Das letzte Licht des Abends schimmerte auf den schleimigen Rücken gestrandeter Quallen: Hunderte, wie makrobiotische Ufos, die durch das Überfischen des Golfs in immer flachere Gewässer getrieben wurden. Über Nacht würde unsere ortsansässige Gemeinde kleiner Krebse über sie herfallen, die in winzigen Löchern im Sand wohnte.

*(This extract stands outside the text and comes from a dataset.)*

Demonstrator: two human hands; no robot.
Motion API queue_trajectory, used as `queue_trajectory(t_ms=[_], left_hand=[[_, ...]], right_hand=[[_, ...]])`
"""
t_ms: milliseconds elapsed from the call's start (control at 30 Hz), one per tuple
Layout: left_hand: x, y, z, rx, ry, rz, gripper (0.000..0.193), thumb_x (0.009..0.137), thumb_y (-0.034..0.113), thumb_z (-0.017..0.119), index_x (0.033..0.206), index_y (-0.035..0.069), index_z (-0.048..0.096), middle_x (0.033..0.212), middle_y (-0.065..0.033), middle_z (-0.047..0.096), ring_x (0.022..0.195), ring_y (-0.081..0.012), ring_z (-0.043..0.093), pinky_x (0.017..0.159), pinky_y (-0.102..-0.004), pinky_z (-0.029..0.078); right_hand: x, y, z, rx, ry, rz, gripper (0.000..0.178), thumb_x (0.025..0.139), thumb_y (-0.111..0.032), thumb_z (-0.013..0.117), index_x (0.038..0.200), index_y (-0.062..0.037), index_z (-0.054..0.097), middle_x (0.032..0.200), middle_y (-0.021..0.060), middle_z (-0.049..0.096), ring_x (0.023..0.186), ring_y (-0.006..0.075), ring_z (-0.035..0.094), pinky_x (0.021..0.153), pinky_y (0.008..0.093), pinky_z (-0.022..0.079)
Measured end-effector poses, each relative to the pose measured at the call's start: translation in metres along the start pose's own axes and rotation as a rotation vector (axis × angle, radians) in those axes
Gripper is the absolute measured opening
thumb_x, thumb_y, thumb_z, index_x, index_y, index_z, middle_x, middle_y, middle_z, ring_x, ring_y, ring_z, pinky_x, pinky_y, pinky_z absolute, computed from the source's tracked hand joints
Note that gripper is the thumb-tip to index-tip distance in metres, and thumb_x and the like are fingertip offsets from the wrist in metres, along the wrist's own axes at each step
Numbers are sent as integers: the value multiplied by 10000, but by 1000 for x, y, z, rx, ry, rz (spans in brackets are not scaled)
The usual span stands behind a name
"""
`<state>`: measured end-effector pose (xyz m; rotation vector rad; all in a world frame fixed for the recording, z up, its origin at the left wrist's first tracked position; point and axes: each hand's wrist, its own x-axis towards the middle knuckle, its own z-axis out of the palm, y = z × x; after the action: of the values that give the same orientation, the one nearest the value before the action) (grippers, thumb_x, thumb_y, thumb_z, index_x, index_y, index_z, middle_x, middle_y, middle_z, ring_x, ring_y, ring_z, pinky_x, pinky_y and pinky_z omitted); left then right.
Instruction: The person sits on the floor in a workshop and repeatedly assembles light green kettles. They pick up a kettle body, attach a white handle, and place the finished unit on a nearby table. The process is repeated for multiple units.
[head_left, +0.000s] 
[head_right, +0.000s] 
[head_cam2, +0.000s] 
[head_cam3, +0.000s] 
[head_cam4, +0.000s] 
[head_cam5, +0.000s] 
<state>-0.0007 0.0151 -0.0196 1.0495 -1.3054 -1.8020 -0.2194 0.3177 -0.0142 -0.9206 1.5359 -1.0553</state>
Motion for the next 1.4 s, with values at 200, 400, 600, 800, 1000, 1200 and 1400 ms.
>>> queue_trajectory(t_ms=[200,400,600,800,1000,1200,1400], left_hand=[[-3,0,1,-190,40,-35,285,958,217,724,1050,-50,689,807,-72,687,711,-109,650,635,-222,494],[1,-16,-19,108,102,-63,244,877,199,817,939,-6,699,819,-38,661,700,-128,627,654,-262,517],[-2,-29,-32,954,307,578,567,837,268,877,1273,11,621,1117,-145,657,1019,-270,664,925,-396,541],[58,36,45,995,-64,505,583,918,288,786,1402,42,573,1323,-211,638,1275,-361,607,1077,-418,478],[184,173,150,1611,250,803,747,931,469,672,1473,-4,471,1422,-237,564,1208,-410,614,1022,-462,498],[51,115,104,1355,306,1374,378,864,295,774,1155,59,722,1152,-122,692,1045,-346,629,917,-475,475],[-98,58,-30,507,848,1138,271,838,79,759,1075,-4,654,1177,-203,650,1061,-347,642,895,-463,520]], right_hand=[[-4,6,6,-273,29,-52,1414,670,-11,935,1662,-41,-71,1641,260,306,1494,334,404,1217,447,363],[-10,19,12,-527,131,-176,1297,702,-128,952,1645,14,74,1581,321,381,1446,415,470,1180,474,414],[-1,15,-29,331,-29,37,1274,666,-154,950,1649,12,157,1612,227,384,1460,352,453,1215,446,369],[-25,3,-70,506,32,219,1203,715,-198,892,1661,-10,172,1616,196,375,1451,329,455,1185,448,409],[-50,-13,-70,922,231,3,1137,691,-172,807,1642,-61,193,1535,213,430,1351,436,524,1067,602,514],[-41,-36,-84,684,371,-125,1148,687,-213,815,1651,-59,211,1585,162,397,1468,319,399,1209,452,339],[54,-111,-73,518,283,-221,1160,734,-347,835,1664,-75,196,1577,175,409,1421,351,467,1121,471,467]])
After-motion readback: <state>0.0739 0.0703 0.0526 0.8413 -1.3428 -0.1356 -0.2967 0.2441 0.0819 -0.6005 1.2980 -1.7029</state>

Seit ich gesehen hatte, was sie mit einer Qualle von der Größe eines Mülleimerdeckels anstellen konnten, ließ ich mich nur ungern länger als fünf Minuten im Sand nieder. Ein kurzsichtiger Krebs mochte meinen expandierenden Hintern für einen angespülten Seeigel halten.
»Hat jemand was Neues zu erzählen, oder wollen wir hier sitzen und schweigend essen?«, fragte ich und brach Mairs eherne Regel, indem ich heimlich einen Garnelenschwanz durch die Bodenbretter fallen ließ, damit Gogo ihn bekam, die dort im Sand schon wartete.